The story begins with an informal definition of intelligence. The relevance of five words (i.e., autonomy, curiosity, learning, knowledge and creativity) is emphasized in connection with intelligence. Thus, intelligence can be defined as “the ability to learn or understand… the ability to apply knowledge to manipulate the environment… the ability to make reasoning and autonomous decisions.” Then, Guaje refers to the theory of multiple intelligences [32] and the need to develop carefully all of them via education, training or experience. Then, it is time to introduce AI as the ability of a digital computer (computer-controlled robot or any other electronic device) to perform tasks commonly associated with intelligent beings. Indeed, AI is frequently associated to developing systems endowed with the intellectual processes characteristic of humans (e.g., the ability to reason, discover meaning, generalize or learn from past experience). However, in agreement with the incompatibility principle postulated by Zadeh [33], the more powerful AI-based systems become, the more complex and the less comprehensible they are. Thus, XAI emerges with the aim of facing the challenge of building self-explanatory AI-based systems.
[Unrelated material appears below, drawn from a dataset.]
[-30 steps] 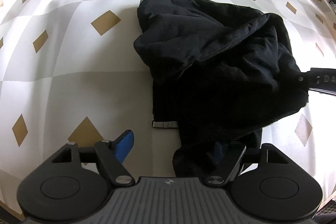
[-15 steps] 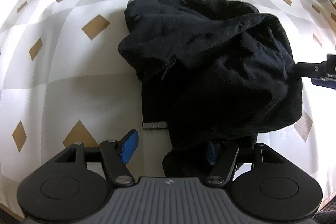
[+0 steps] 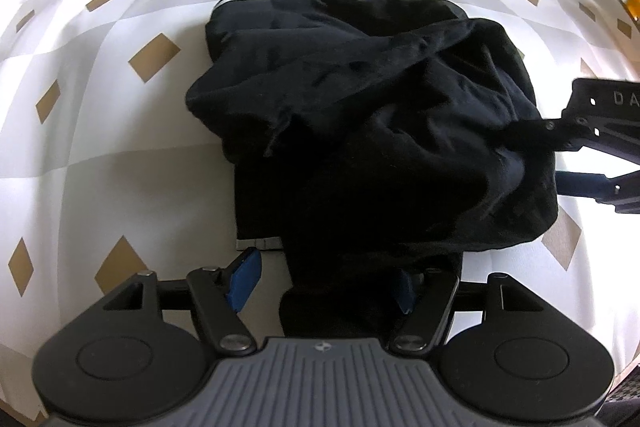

3.2. Climbing the DIKW Pyramid

The path to build XAI-based systems goes all over from data to wisdom (see the DIKW pyramid in Figure 4).

Figure 4

How to build explainable artificial itelligence (XAI)-based systems?

First, raw data need to be processed and translated into useful information (STEP 1). Then, information is translated into knowledge thanks to tools provided by knowledge engineering (STEP 2). Then, knowledge acquired by the user is assimilated and put into context of his/her previous background and thus it becomes wisdom (STEP 3).

As an illustrative use case we have coded in Scratch an interactive game for classifying roles of basketball players.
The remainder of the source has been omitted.